There is no ‘I’ in sugar

Excuse this crabby little rant, but I’ve started reading The Naked Pint: An Unadulterated Guide to Craft Beer and the author’s repeat a misstatement I’ve come across several times in just the past week, writing Belgian brewers often use “candi sugar.”

No the don’t. They mostly use what we call plain old sugar.

Yes, there are historical references to “candi sugar” and a few brewers use a product called by various names that include “candy” but they are not at all like the rocklike hunks sold as “candi sugar” in the United States.

Nope, when you taste a brooding beer like Nostradamus from Caracole that’s barley malt and about 15 percent sucrose. I’ve been to the brewery. I’ve seen the big sacks of sugar. They look a lot like the bags of plain white sugar at Westvleteren (which also uses a dark syrup). The whole sugar/syrup thing can get a little dense, so since rather than clutter this space I’ve posted a sugar primer at Brew Like a Monk.

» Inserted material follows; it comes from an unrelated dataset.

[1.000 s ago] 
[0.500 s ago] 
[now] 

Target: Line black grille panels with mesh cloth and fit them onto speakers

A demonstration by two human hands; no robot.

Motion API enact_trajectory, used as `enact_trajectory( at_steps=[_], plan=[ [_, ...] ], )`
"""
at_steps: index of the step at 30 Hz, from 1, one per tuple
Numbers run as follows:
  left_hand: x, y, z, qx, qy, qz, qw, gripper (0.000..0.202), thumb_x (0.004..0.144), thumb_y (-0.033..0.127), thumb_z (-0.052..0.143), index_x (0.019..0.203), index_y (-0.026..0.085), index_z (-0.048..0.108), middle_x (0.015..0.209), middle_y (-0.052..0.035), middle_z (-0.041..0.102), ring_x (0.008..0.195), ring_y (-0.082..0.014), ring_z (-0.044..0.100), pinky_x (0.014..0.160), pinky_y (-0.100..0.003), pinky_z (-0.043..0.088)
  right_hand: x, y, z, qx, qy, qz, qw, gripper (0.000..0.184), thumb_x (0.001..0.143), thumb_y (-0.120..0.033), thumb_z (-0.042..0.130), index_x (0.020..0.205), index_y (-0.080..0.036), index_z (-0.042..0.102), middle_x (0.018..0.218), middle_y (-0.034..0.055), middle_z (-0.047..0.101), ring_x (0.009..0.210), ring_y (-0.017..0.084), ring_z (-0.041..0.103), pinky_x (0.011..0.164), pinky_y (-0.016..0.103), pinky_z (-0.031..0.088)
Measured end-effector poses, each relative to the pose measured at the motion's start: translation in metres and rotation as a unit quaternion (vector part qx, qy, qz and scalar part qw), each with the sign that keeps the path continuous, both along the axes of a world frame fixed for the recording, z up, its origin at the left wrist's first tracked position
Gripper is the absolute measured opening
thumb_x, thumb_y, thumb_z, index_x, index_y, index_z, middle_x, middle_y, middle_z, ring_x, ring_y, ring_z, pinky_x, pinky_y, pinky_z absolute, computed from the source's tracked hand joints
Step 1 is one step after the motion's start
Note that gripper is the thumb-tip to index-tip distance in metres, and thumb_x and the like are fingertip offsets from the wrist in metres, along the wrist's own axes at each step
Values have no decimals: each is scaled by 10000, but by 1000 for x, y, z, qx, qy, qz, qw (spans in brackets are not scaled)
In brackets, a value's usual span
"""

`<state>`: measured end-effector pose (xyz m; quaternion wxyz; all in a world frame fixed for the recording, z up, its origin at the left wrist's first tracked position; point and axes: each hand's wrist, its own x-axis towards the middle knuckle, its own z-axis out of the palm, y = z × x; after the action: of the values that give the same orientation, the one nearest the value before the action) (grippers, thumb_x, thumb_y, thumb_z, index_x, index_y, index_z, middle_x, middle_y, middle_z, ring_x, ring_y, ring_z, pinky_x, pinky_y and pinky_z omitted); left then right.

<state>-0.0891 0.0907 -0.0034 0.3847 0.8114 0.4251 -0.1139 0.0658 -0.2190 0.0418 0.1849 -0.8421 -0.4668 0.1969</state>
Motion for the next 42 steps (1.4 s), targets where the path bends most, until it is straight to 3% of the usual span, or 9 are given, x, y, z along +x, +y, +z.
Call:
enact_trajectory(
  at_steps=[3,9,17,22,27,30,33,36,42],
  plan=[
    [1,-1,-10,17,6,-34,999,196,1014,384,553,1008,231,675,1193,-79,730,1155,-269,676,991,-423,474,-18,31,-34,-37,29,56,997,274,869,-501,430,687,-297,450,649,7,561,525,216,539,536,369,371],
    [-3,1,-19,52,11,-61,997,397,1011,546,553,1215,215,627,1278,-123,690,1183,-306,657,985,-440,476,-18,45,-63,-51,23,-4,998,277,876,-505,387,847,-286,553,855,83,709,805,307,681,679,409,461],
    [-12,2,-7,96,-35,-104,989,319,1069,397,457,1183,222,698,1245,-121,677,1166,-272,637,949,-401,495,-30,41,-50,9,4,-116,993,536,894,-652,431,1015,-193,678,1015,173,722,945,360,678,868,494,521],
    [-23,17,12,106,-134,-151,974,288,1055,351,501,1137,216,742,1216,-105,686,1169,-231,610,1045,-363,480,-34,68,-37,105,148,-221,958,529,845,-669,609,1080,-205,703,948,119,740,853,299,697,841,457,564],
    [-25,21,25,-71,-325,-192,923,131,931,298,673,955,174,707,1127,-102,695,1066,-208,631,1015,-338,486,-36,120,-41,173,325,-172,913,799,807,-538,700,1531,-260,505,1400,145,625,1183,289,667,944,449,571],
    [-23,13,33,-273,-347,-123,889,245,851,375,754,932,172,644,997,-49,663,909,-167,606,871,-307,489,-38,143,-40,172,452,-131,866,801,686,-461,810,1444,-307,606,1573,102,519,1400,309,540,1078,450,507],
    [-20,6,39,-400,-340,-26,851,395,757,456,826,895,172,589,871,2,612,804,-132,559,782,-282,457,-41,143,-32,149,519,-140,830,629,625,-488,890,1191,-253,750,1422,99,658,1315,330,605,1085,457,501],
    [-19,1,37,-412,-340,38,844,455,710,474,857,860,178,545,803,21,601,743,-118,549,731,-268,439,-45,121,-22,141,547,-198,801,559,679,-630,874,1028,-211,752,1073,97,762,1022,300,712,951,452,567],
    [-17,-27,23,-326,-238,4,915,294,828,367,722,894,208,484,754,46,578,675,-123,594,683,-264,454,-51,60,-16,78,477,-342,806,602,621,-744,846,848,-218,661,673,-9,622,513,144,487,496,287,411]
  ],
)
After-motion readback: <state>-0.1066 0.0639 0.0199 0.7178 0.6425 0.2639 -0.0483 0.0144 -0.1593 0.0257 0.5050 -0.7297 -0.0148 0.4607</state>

So back to my rant. This matters because:

– What makes Trappist ales and beers they inspired special is not a secret or special ingredient.
– The brewers add sugar for a practical reason — not because of any flavor the sugar might contribute — to boost the level of alcohol yet deliver a beer that isn’t sweet or cloying. Put in positive terms the beer should be “digestible.”
– It’s an adjunct. And that’s not bad.

Phil Markowski, author of Farmhouse Ales: Culture and Craftsmanship in the Belgian Tradition an brewmaster at Southampton Publick House, puts it better than I:

“I believe that there is still a fairly prevalent anti-adjunct bias among many American brewers, both amateur and professional, that makes them hold back from using enough sugar to achieve the same level of dryness that the classic Belgian examples exhibit. It seems that many of these brewers tend to think of adjuncts as ‘dishonest’ ingredients.”

They’re not, so let’s call them what they are.